Worm Breeder's Gazette 15(4): 25 (October 1, 1998)

These abstracts should not be cited in bibliographies. Material contained herein should be treated as personal communication and should be cited as such only with the consent of the author.

Studying the defaecation rhythm in L4: an improved experimental system

Fred Kippert

Biological Timing Lab, Institute of Cell, Animal and Population Biology, University of Edinburgh, King's Buildings, Edinburgh EH9 3JT. E-mail: f.kippert@ed.ac.uk

Defaecation in C. elegans is regulated in a periodic fashion. A previous study had suggested that this behaviour is controlled by a temperature-compensated ultradian clock (1) but we have recently shown that this is not the case (2,3). The period of this ultradian rhythm is highly dependent on several exogenous and endogenous factors. Age is one such factor and the choice of animal is therefore critical. A general problem is the high variability of the period both within and between animals which requires a large number of animals / cycles to be recorded in order to obtain reliable data.

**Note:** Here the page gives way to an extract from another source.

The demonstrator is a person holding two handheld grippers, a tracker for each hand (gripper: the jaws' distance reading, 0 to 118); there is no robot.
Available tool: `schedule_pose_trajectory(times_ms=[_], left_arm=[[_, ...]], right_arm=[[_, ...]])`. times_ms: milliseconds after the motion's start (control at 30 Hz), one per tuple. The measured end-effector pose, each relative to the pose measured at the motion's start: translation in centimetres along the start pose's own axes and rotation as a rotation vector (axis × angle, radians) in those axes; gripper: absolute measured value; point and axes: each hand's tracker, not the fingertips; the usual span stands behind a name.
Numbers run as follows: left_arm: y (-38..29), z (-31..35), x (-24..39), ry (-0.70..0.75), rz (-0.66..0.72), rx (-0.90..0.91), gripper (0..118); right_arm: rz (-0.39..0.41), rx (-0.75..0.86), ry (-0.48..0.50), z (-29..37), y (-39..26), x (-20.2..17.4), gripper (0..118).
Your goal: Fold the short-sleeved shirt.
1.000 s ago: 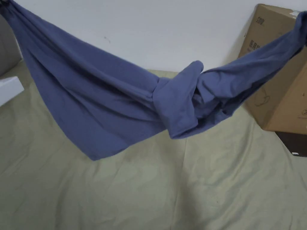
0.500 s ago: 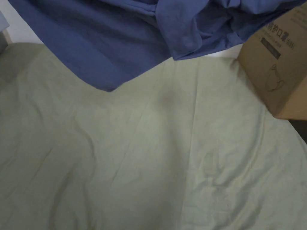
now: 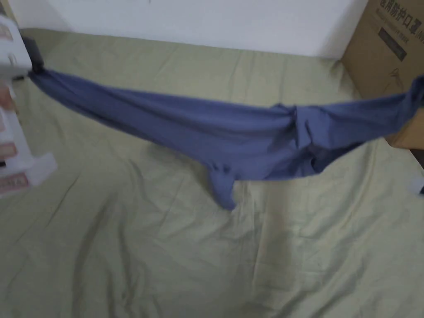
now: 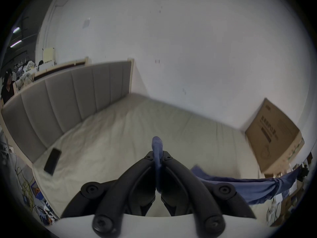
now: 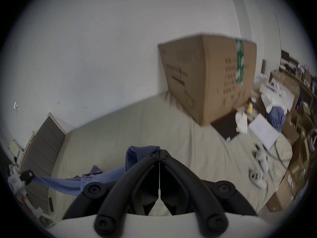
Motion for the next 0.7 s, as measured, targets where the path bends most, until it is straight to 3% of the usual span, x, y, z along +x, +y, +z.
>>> schedule_pose_trajectory(times_ms=[33,100,200,633,700], left_arm=[[-1.7,0.0,-0.7,0.003,0.0,-0.025,2],[-4.8,0.6,-2.5,0.014,0.006,-0.085,2],[-9.7,2.0,-4.9,0.019,0.034,-0.157,2],[-23.8,8.1,-12.6,0.088,0.161,-0.331,2],[-24.6,8.2,-13.0,0.095,0.177,-0.352,8]], right_arm=[[-0.01,-0.024,-0.002,0.2,-0.2,0.1,0],[-0.033,-0.078,-0.014,-2.8,-7.5,5.1,0],[-0.05,-0.133,-0.014,-3.0,-11.7,8.1,0],[-0.059,-0.336,-0.053,3.0,-28.9,13.9,0],[-0.079,-0.351,-0.048,3.5,-30.2,14.2,0]])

Because of the potential importance of this rhythm as a model oscillator, I have searched for an improved approach to the monitoring of this rhythm.

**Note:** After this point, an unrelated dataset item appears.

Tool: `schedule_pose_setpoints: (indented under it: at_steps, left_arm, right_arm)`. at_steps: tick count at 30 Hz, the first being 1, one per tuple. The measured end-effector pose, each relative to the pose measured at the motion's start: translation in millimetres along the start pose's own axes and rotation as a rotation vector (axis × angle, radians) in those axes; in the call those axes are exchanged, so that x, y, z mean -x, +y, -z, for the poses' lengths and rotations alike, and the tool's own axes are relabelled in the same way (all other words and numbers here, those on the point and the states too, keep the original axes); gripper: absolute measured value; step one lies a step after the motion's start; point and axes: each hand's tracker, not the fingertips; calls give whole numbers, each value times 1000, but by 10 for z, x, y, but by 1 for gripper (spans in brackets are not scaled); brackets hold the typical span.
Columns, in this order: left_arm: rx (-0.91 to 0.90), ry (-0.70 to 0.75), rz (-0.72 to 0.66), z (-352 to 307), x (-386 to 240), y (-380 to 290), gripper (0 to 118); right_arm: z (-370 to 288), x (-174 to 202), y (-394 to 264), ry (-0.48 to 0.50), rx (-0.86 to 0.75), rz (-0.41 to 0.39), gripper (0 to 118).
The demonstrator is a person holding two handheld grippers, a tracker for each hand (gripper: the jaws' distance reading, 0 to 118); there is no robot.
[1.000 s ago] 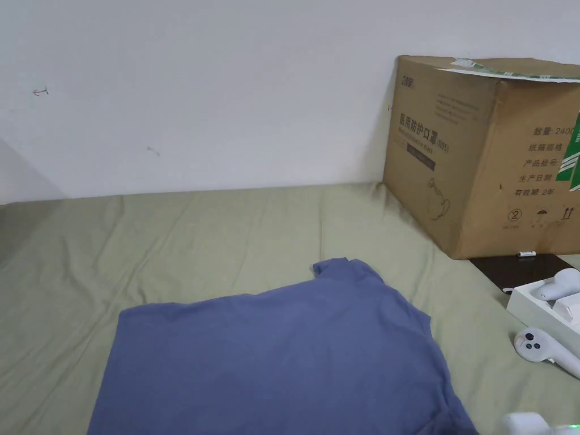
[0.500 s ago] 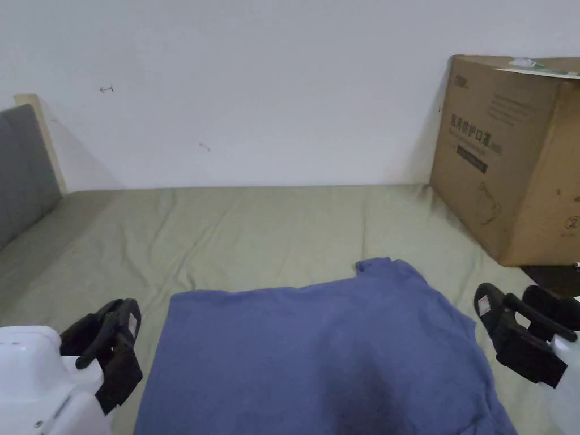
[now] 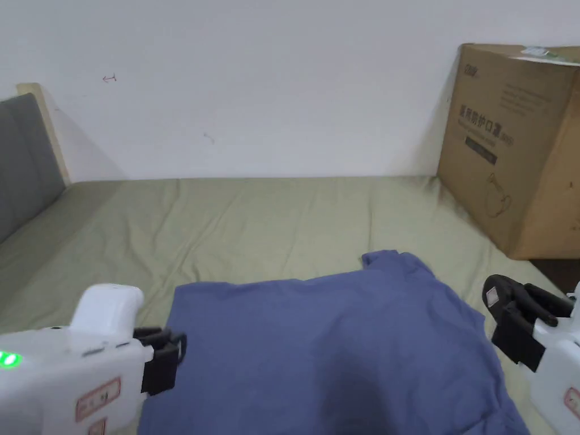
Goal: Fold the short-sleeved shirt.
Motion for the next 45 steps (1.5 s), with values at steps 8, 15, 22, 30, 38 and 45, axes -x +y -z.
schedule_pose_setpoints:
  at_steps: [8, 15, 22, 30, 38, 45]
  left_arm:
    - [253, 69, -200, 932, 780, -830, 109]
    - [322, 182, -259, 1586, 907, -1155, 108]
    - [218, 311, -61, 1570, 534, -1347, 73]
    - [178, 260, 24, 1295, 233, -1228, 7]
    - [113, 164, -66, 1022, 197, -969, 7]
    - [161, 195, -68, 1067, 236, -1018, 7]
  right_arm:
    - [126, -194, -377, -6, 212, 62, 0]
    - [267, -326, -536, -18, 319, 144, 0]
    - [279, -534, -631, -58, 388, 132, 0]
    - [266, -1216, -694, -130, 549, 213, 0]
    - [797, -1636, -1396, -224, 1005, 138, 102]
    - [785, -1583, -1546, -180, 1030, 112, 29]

To avoid the complication of the effect of age on period, the defaecation rhythm in the four larval stages was investigated. The L4 stage was found to have, by far, the most regular rhythm. Whereas the coefficient of variation (CV) for the recordings of 30 young adults (for 15 cycles) was 8.5 % (3), that for 30 L4 larvae under identical conditions was only 4.9 %. The rhythm is also much more regular for a given animal. Whereas the CVs for the adults ranged between 2.7 and 22.8 % with a mean of 7.7 % (3), those for the L4 were between 1.5 and 6.4 % (mean 4.2 %). Although the rhythm in L4 is still not the output of an ultradian clock, the rhythm in many larvae showed a clock-like regularity.

During these studies, a further advantage of using L4 became apparent. On rich food, the larvae show very little locomotion. The protocol for recording was therefore altered as follows: NRO plates (4) were inoculated with 1-2 µl of bacterial solution and incubated overnight at 37°C (the size of the inoculum should be optimised such that the entire bacterial lawn can be seen in one field at the magnification chosen). Bacteria were killed by UV irradiation in order to ensure that the lawn did not increase. With this arrangement, more than 90 % of larvae remained within view during an 1 hour observation period. With L4 larvae the neutral red staining (4) is particularly effective and the defaecation of the animals can be observed under low magnification. As a result, the rhythm can now be recorded on video without any attendance.

The study of L4 offers dramatic advantages: i) precautionary measures to avoid effects of age are not necessary, ii) recording no longer requires attendance, iii) the increased regularity of the rhythm allows the total number of cycles to be reduced considerably. Whereas the recording of 30 adults over 15 cycles each does not provide completely satisfactory results, this can now be achieved with 15-20 L4 over 10 cycles each. This should prove particularly useful in future genetic analyses of oscillator mechanisms. Mutants with altered periods can be identified easily as has already been confirmed using strainds such as clk-1, gro-1 and lin-42.

(1) Liu DWC, Thomas JH (1995) J. Neurosci. 14:1953-1962. (2) Kowal S et al. (1998) European Worm Meeting, abstract 59. (3) Kowal S et al., submitted for publication. (4) Kowal S, Kippert F (1998) WBG 15(3):14.